Тулл и Фенестела подошли к нему сзади. Фенестела схватила мужчину за локти и отдернул его. С усилием он повернул его лицом к Туллу, который тут же ударил его в солнечное сплетение, один раз, второй. Раздался звук «У-у-у-ф», когда легкие солдата опустели; только хватка Фенестелы удерживала его.
— Мне не нужна была помощь, — сказала Октавия, которая выглядела скорее разъяренной, чем напуганной.
Это был спорный момент, но Тулл решил не спорить. — С тобой все в порядке?
Она подняла воротник платья. — Со мной?
— Мои извинения за эту пару. — Тулл пнул мужчину, о которого она разбила амфору, и того который был без сознания. — Они будут сурово наказаны.

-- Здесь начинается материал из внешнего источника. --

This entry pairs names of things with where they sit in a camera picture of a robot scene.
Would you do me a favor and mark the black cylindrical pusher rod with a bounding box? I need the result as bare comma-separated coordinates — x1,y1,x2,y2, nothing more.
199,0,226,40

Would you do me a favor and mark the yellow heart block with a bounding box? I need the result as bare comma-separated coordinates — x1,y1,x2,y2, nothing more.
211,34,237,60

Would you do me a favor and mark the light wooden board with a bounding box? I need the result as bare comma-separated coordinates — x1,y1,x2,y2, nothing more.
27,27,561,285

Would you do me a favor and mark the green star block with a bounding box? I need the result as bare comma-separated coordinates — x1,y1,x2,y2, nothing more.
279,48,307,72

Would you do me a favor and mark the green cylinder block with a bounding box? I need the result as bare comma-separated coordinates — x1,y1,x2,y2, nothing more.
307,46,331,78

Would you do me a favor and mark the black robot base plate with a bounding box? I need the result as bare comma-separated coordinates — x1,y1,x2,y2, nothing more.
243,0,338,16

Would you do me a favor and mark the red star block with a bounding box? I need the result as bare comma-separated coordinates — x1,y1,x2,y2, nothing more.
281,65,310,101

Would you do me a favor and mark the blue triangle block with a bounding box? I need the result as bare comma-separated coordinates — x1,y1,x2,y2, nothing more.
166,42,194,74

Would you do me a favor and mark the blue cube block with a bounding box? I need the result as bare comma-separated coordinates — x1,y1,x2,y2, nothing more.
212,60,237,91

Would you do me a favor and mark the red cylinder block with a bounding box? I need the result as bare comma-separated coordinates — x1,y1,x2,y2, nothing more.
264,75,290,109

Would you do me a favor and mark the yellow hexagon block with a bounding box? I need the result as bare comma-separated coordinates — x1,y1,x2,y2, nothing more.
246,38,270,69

— Я так и подумала. — Она тепло улыбнулась ему. — Мне пора возвращаться к работе. Клиенты ждут.
Впечатленный ее хладнокровием, Тулл наблюдал, как Фенестела сбросил человека, которого он ударил, на его товарища. Последний даже не пошевелился, а первый лишь застонал. — Они пролежат здесь достаточно долго для того, чтобы мы нашли того, кто их знает, — сказал Тулл.
— Центурион.
Он повернул голову. Октавия остановилась у заднего входа в палатку: — Да?
— Спасибо! — и она ушла.
— Прекрасная женщина, — подумал Тулл.
Он достаточно легко опознал двух нападавших на Октавию, вытащив солдат из палатки «Кузницы» по двое и по трое, чтобы они взглянули на них. Сделав это, Тулл приказал оттащить эту парочку обратно к их палаткам, где он поговорил с их центурионом. Смущенный тем, что еще один офицер появился с двумя его людьми в таком виде, центурион пообещал, что они будут наказаны и надолго это запомнят. Тулл отдал ему оба пояса этих солдат и ушел.
Заметив Непота на обратном пути к своему месту стоянки, им пришлось пойти другим путем. В сопровождении своей обычной стайки штабных офицеров ядовитый трибун, казалось, совершал осмотр палаток различных подразделений.